Zuma sortit précipitamment de la mare, se rhabilla dans l’obscurité avant de s’en aller. Kochtchéï y resta plus longtemps, se laissant flotter, malgré le froid. Il était troublé par le moment qu’il venait de vivre, par tout ce bonheur, sa peau était encore toute frissonnante d’avoir touché le corps nu de son amie. Il luttait aussi contre le désespoir.
Quand elle s’était déshabillée, fillette innocente, il avait pu contempler ses seins et ses fesses rebondies.
Quand elle s’était déshabillée, fillette innocente, c’était une femme qui était apparue. Elle avait quatorze ans et n’était plus physiquement une enfant.
Lui était toujours un gosse, de dix ans à peine. La différence d’âge, hier encore sans problème, les jetait dans deux mondes antagonistes. Miroslav et son épouse n’attendraient pas. Leur gamine était jolie, elle trouverait preneur. On la vendrait comme bestiau et le tailleur rentabiliserait les quelques années qu’il lui avait consacrées. Ce serait, au final, une bonne affaire pour eux.
Kochtchéï calma cette bouffée de haine injustifiée, les pauvres parents n’y étaient pour rien. Mais la réalité était celle-ci : bientôt, Zuma regarderait les grands, elle chercherait d’autres jeux que les leurs, d’autres partenaires, d’autres garçons qui lui offriraient ce que lui ne pouvait lui donner. Il devait devenir à son tour adulte. Vite. Mais on ne commande pas à son corps. Il fallait qu’il attende, il fallait qu’elle l’attende !

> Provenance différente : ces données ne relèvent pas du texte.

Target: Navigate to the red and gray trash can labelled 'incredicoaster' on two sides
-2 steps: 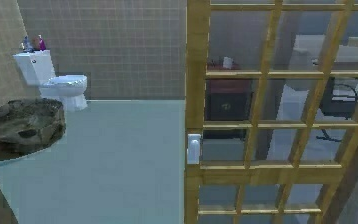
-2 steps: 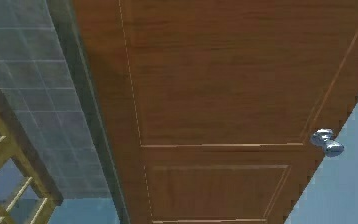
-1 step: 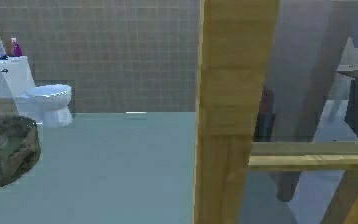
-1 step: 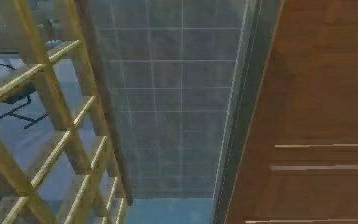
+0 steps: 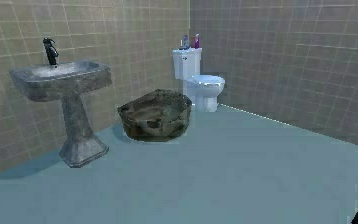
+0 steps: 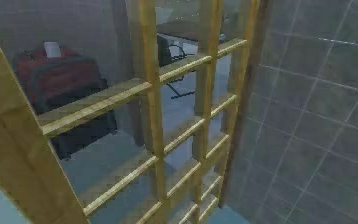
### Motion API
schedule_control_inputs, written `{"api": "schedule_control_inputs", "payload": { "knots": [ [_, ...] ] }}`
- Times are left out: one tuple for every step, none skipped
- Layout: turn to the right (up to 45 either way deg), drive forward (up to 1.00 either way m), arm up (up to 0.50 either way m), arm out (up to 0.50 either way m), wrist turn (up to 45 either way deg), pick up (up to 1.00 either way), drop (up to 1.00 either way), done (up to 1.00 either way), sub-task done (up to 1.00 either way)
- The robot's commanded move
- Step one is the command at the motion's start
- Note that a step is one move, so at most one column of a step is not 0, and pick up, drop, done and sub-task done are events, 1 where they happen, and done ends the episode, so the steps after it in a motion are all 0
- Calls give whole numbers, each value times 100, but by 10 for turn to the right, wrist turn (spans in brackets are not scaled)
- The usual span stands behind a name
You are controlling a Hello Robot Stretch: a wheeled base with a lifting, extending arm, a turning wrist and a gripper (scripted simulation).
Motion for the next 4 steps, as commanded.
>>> {"api": "schedule_control_inputs", "payload": {
  "knots": [
    [0, 40, 0, 0, 0, 0, 0, 0, 0],
    [450, 0, 0, 0, 0, 0, 0, 0, 0],
    [90, 0, 0, 0, 0, 0, 0, 0, 0],
    [0, 70, 0, 0, 0, 0, 0, 0, 0]
  ]
}}
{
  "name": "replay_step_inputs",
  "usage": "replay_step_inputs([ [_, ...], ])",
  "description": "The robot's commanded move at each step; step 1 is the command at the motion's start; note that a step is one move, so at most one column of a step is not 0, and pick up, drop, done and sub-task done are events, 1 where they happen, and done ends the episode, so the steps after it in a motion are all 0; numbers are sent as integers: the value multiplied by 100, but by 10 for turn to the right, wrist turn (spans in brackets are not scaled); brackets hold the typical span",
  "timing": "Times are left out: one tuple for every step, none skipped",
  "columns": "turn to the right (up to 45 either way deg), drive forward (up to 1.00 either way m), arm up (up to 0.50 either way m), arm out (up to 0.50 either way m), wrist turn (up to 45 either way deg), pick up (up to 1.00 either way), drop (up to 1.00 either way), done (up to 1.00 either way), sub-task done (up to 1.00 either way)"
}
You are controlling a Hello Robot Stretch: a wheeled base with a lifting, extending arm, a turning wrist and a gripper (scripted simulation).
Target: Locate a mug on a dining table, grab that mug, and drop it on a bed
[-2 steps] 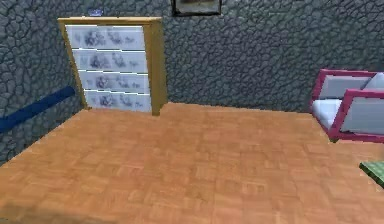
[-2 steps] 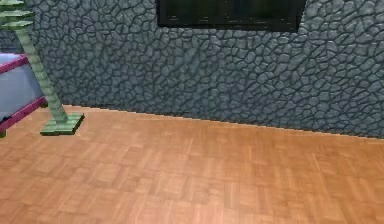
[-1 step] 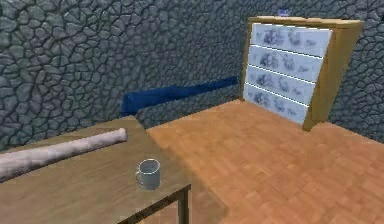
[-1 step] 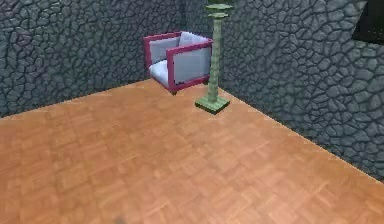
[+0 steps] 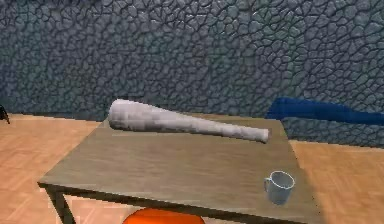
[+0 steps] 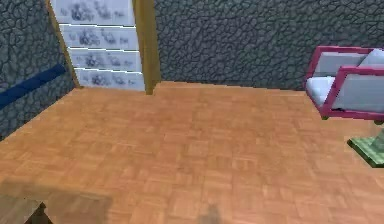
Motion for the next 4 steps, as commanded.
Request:
replay_step_inputs([
  [-450,0,0,0,0,0,0,0,0],
  [-120,0,0,0,0,0,0,0,0],
  [0,0,50,0,0,0,0,0,0],
  [0,0,32,0,0,0,0,0,0],
])
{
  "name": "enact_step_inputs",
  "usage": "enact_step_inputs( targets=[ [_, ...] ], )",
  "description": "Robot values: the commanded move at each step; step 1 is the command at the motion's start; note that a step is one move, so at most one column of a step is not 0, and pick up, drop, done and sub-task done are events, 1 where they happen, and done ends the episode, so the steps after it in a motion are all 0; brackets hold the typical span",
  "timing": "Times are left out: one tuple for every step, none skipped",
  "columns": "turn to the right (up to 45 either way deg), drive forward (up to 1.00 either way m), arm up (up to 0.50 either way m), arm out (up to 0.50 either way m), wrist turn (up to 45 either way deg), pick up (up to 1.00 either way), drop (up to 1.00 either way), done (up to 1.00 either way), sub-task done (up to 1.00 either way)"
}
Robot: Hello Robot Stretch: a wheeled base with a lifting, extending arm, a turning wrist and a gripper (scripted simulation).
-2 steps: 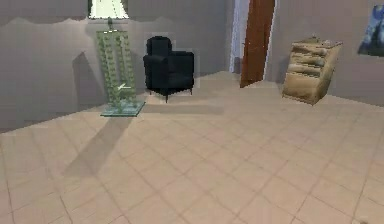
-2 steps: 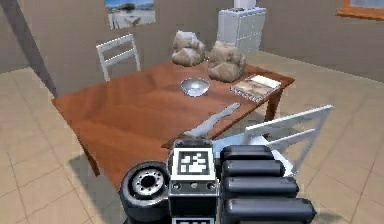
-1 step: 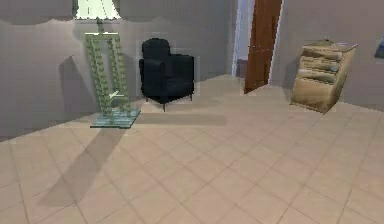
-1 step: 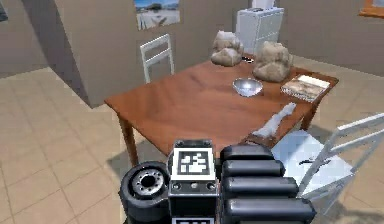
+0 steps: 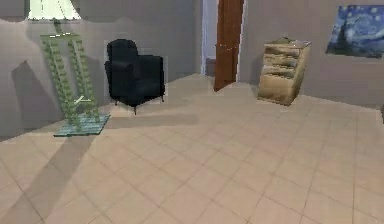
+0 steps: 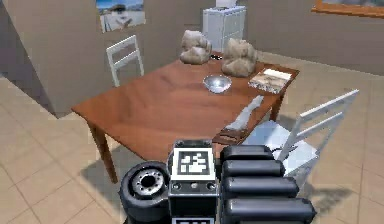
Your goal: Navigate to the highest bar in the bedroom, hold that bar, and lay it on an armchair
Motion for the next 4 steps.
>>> enact_step_inputs(
  targets=[
    [0.0, 1.00, 0.00, 0.00, 0.0, 0.00, 0.00, 0.00, 0.00],
    [3.0, 0.00, 0.00, 0.00, 0.0, 0.00, 0.00, 0.00, 0.00],
    [0.0, 1.00, 0.00, 0.00, 0.0, 0.00, 0.00, 0.00, 0.00],
    [0.0, 1.00, 0.00, 0.00, 0.0, 0.00, 0.00, 0.00, 0.00]
  ],
)
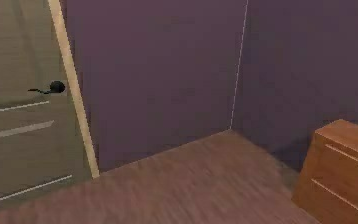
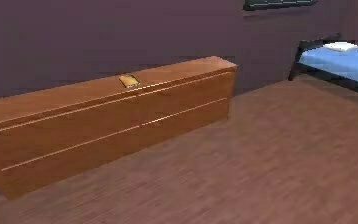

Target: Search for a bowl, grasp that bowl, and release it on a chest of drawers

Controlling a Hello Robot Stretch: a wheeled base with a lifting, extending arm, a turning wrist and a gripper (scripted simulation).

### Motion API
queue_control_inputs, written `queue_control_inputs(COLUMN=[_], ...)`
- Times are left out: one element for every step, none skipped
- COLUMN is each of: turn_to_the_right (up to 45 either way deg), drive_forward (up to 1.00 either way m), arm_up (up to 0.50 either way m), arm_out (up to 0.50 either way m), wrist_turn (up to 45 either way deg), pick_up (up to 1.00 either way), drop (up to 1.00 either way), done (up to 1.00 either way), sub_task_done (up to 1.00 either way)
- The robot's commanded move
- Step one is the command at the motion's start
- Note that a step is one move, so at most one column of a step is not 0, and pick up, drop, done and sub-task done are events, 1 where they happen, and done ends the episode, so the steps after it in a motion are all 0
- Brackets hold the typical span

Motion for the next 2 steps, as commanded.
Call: queue_control_inputs(turn_to_the_right=[45.0,12.0], drive_forward=[0.00,0.00], arm_up=[0.00,0.00], arm_out=[0.00,0.00], wrist_turn=[0.0,0.0], pick_up=[0.00,0.00], drop=[0.00,0.00], done=[0.00,0.00], sub_task_done=[0.00,0.00])
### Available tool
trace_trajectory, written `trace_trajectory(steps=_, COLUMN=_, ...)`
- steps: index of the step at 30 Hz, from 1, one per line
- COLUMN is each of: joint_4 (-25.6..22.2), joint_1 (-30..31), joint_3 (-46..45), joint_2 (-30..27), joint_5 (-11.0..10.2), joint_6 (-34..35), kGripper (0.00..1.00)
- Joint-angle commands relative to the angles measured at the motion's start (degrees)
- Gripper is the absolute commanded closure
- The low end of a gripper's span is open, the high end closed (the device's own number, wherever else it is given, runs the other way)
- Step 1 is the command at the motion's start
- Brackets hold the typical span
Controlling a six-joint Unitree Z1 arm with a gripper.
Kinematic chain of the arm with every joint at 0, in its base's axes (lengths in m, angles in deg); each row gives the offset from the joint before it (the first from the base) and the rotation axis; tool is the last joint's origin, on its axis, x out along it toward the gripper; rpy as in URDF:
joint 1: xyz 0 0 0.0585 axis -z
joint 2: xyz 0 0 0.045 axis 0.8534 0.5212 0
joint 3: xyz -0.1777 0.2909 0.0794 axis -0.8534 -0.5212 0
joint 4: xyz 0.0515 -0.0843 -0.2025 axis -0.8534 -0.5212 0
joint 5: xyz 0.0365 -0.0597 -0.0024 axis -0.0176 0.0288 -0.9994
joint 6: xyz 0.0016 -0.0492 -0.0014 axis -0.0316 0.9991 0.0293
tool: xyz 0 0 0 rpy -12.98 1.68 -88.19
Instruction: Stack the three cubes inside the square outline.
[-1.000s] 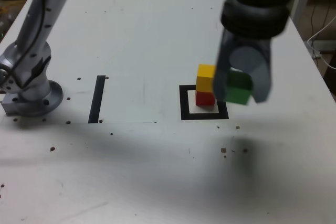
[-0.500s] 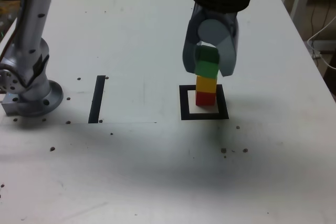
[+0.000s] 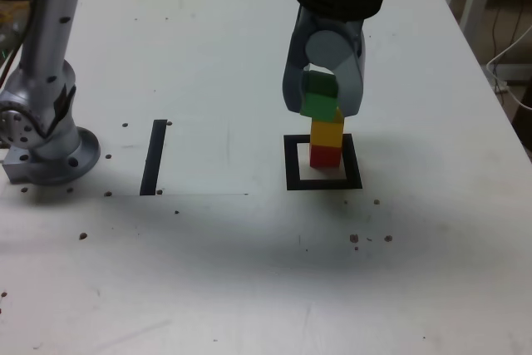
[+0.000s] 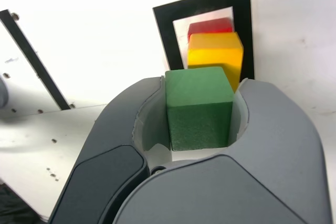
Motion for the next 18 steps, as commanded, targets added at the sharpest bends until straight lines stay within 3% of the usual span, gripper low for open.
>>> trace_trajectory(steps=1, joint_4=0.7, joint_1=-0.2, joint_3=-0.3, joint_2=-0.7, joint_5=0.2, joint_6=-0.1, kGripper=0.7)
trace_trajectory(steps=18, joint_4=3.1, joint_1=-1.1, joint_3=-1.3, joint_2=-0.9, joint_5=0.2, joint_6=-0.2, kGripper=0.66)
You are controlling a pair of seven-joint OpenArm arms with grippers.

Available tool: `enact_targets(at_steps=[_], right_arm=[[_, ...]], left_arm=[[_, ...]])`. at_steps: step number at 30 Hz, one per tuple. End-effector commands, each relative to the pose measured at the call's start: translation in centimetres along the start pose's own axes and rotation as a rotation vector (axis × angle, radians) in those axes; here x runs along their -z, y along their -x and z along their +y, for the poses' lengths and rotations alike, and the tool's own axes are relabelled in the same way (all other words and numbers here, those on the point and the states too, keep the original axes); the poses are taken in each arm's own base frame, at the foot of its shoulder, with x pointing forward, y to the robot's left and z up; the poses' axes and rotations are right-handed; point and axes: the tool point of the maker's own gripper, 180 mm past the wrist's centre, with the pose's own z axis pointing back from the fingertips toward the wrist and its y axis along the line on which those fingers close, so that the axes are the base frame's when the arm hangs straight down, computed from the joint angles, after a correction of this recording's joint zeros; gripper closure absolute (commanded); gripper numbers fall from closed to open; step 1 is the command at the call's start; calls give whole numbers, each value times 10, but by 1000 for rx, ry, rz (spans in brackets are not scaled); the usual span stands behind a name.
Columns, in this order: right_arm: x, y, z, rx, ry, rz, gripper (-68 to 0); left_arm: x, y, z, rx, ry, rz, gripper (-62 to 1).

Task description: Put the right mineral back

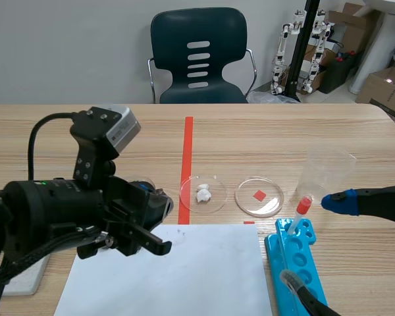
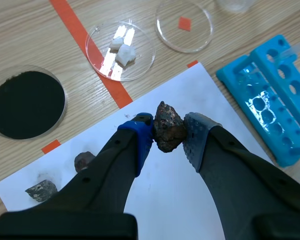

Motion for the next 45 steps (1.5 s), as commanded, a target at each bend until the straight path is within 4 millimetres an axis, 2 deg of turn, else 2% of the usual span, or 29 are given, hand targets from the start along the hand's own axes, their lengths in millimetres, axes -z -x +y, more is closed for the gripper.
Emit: enact_targets(at_steps=[1,6,13,20,28,34,45], right_arm=[[0,-5,-1,7,4,-19,-529],[0,-5,-1,7,4,-19,-529],[0,-5,-1,7,4,-19,-529],[0,-5,-1,7,4,-19,-529],[0,-5,-1,7,4,-19,-529],[0,-5,-1,7,4,-19,-529],[0,-5,-1,7,4,-19,-529]], left_arm=[[5,-9,-6,-18,11,-31,-100],[27,-4,-14,-50,1,3,-100],[54,9,-42,-54,57,74,-100],[77,26,-48,-61,27,229,-100],[101,25,-49,-97,-16,323,-100],[119,33,-47,-100,-49,401,-100],[134,42,-27,-97,-169,490,-100]])
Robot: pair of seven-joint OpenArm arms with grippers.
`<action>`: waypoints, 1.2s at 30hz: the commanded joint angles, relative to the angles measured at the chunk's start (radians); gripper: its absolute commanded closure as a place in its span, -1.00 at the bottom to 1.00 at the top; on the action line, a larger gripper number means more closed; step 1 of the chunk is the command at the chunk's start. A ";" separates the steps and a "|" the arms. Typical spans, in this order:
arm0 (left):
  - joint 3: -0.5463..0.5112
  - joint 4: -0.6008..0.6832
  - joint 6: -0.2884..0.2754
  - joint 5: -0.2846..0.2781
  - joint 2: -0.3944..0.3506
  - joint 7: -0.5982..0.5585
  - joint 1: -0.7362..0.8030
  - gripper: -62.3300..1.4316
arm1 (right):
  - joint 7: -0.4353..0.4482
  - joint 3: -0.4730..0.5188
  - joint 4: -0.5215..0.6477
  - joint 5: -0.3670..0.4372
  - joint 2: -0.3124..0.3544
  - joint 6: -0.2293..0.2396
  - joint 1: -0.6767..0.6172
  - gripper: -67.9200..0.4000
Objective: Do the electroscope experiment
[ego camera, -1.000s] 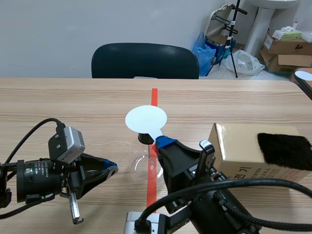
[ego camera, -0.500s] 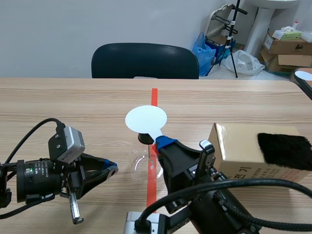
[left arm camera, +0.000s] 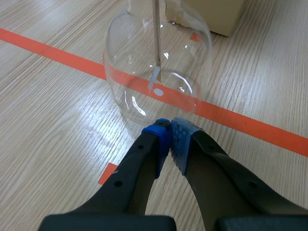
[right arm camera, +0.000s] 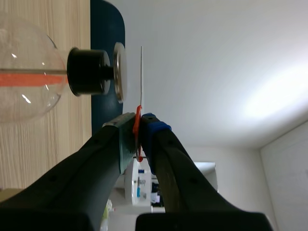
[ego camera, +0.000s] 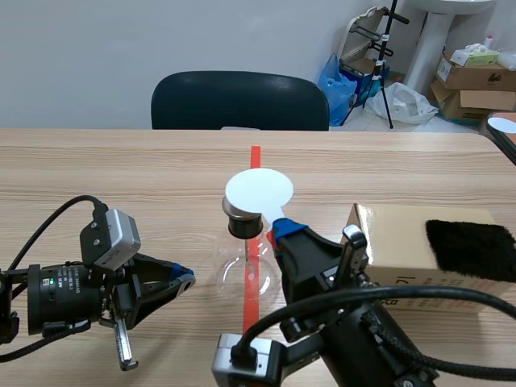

Il nagea vers le bord de l’étang, doucement, se concentrant sur chaque mouvement de brasse pour contrer ce désir brûlant de se laisser couler, de disparaître. Il n’avait pas eu une enfance malheureuse, il avait appris à ne pas détester sa mère et beaucoup d’animaux étaient ses amis, mais rien n’était comparable aux mois vécus avec Zuma. Cela durerait-il ? Pour la séduire sans être un homme, sa connaissance de la forêt ne suffirait pas, il lui fallait quelque chose de plus extraordinaire. Il avait dix ans, il ne craignait ni Dieu ni Diable, encore moins Baba Yaga. Il espionnerait la vieille sorcière, il lui arracherait une ou deux recettes de magie qui lui permettraient de retenir Zuma, de la fasciner assez pour qu’elle patiente quatre ou cinq ans, le temps qu’il soit à son tour adulte.